Since the 1990s, AFCEC environmental engineers closed 229 IRP sites at Myrtle Beach. Today, only 15 sites remain open and include landfills, groundwater sites and sites with only land use control remedies. To date, $69.14 million has been spent on cleanup and another $11.01 million is anticipated to be spent before cleanup is complete.


Current land uses were considered during remedy selection. All sites are being cleaned up to residential standards, and remedies are protective of human health and the environment. There are no non-residential use restrictions on the soil or groundwater at Myrtle Beach.

Officials from the state and U.S. EPA speaking at the award ceremony noted the impact of environmental cleanup on the successful redevelopment.

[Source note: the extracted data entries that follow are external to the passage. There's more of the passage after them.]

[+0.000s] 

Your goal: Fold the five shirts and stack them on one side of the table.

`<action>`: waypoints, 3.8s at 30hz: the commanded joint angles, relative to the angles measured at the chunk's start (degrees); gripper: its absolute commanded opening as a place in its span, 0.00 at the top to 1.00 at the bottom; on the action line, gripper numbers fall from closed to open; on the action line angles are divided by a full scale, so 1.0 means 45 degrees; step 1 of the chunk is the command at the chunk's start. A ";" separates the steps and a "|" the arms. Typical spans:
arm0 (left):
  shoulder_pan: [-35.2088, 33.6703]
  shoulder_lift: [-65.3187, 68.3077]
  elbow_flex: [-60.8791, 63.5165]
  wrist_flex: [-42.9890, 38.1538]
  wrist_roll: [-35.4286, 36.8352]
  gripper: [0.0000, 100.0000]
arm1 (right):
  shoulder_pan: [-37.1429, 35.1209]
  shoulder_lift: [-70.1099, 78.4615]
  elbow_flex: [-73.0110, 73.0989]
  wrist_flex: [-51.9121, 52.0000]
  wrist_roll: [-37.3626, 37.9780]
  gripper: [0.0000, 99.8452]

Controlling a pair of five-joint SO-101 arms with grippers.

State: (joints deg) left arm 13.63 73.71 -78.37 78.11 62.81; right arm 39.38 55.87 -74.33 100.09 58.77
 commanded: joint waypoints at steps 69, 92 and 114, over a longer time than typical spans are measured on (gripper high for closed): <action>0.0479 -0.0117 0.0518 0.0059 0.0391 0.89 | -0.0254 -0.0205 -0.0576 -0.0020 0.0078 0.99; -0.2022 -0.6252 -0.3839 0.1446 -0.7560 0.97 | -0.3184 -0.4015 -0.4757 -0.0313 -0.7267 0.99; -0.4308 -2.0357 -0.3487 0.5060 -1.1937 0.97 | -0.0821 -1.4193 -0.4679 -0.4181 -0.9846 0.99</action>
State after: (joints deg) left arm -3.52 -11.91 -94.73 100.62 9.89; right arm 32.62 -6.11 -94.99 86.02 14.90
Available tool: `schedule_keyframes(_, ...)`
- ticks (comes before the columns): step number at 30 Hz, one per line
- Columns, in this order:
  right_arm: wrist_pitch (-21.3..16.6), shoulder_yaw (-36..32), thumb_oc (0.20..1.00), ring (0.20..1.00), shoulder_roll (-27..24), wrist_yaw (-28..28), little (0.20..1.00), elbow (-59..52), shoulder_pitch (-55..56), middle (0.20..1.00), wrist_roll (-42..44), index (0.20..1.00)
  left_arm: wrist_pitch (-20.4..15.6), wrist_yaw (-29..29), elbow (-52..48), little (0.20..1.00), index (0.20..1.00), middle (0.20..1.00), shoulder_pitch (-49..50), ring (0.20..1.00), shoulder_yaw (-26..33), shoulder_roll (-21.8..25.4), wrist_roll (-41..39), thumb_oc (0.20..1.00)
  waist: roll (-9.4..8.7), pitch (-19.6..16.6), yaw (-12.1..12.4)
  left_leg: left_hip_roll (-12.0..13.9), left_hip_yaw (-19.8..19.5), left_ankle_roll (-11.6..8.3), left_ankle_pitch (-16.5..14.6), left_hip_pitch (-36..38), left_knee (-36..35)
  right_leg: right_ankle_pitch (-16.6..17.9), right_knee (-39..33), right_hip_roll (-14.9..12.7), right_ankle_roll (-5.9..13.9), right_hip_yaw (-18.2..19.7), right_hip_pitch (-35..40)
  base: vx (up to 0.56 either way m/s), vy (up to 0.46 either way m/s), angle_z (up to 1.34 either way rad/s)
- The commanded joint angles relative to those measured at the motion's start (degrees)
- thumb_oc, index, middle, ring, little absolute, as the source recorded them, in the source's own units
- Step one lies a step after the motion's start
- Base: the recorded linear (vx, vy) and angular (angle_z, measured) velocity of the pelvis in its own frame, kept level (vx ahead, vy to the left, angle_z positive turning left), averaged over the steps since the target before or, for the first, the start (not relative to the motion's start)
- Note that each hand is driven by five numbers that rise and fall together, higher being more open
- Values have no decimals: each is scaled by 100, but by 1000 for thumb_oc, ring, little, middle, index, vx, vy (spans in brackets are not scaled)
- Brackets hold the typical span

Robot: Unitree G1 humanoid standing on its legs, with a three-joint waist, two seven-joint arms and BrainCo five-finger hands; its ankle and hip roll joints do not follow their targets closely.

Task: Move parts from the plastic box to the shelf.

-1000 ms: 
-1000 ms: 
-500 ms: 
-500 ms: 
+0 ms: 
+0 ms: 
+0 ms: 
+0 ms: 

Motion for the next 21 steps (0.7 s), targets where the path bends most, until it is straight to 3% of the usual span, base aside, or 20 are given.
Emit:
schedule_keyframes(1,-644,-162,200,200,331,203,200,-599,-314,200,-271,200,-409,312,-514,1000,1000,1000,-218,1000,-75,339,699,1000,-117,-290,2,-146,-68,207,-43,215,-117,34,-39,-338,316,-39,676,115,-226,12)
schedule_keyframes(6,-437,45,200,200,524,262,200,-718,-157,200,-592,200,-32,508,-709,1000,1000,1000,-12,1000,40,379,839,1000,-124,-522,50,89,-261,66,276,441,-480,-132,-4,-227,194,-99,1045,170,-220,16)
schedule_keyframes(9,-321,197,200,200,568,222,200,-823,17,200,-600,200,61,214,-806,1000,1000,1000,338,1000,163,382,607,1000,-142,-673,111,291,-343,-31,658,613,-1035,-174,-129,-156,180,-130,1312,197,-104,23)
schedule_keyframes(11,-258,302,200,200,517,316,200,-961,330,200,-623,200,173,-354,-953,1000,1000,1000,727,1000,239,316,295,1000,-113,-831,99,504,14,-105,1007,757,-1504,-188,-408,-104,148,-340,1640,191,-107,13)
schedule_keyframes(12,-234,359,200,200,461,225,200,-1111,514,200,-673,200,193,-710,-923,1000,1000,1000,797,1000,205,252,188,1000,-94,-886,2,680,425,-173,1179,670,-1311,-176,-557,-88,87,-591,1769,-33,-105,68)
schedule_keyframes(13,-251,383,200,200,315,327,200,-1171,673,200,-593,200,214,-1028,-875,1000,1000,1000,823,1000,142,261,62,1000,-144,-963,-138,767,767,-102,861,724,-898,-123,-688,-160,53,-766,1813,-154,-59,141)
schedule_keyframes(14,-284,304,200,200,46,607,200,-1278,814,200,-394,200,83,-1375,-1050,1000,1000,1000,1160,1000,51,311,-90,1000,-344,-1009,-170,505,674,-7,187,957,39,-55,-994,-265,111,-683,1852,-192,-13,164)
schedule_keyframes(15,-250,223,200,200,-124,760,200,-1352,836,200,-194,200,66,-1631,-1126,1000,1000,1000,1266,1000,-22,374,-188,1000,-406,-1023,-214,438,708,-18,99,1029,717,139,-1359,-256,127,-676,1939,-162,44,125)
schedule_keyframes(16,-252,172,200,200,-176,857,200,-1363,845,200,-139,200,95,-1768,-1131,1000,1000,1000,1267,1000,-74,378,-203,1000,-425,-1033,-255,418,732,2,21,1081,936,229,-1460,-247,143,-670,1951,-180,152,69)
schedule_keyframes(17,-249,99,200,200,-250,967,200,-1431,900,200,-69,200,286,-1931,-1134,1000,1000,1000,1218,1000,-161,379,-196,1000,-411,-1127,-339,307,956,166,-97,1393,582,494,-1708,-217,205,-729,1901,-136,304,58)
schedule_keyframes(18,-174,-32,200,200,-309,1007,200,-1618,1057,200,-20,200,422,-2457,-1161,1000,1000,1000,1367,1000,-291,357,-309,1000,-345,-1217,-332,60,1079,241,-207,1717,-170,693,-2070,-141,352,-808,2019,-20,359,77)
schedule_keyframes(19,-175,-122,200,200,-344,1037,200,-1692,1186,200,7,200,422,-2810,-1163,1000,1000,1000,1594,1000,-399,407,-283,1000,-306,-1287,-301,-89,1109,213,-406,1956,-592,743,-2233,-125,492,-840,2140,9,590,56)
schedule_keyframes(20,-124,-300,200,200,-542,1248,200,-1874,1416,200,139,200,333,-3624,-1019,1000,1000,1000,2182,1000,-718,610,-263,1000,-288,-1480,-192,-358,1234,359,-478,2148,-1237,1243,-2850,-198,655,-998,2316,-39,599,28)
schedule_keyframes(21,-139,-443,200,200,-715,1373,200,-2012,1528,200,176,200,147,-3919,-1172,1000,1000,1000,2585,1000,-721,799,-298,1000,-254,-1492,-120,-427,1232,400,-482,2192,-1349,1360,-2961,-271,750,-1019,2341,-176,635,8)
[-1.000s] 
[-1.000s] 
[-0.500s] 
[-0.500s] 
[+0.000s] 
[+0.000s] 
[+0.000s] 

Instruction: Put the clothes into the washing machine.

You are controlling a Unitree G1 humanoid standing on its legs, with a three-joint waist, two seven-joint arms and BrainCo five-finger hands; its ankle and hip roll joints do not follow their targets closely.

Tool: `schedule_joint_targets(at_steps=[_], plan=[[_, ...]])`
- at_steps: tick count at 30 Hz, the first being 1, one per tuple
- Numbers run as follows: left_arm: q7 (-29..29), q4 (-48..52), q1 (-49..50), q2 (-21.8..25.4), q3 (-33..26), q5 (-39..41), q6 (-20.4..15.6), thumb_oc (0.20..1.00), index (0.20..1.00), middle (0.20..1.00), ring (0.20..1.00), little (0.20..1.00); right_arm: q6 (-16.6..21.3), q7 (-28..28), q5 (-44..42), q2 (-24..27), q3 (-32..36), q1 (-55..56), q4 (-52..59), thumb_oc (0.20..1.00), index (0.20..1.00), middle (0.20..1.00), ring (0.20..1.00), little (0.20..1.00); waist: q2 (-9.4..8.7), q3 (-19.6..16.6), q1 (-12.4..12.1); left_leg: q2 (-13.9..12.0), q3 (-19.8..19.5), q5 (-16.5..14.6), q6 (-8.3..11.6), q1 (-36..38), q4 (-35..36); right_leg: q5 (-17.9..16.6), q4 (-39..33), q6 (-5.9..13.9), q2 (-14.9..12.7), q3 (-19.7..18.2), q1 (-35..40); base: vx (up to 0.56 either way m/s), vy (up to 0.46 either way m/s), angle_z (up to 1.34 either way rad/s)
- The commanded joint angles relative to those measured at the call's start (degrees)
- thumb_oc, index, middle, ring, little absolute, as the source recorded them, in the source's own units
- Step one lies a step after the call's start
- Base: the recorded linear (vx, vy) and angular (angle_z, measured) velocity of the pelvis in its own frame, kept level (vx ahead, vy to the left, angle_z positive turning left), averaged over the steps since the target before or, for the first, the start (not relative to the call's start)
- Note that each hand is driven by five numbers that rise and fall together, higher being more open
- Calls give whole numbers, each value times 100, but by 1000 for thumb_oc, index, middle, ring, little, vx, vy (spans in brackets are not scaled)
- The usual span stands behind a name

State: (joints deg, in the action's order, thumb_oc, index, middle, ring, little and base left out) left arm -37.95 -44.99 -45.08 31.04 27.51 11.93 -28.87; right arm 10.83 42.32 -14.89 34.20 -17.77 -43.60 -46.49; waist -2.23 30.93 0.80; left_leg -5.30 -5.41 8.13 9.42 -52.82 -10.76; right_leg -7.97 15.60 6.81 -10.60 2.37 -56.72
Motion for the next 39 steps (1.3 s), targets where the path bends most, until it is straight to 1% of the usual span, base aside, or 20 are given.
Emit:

The most notable redevelopment project at Myrtle Beach is The Market Common complex. In 2008, the $160 million project opened with 400,000 square feet of retail and office space, dining options, and 195 residential units. It is the fastest-growing area of the city with more construction underway.


Community officials at the ceremony included Myrtle Beach Mayor Brenda Bethune and retired Air Force Col. Buddy Styers, Myrtle Beach AFB Redevelopment Authority executive director.


Both expressed pride in the redevelopment, saying new homes and businesses generate $9 million annually worth of new property taxes for the city, county and schools.


“Not only has Myrtle Beach’s redevelopment provided thousands of jobs and significant growth to the region, it has also diversified the labor market. In place of government-only employees, Myrtle Beach now provides a wide spectrum of job opportunities,” Styers said.


Public Benefit Conveyances provided positive impact on the community, allowing the Air Force to transfer parcels at no cost. Myrtle Beach received multiple assets, including the golf course, all parks, recreation property and the base gym. Horry Georgetown Technical College received seven buildings and about 75 acres. The Red Cross received three buildings and two acres.


One of the biggest impacts from environmental cleanup has been the growth of Myrtle Beach International Airport. Prior to closure, the base airfield was joint-use, serving military and civilian aircraft. When the military departed, the airport opened to commercial, general aviation and air cargo traffic as a full-service commercial airport. Today, the airport generates an annual economic impact of $2.9 billion, according to state reports.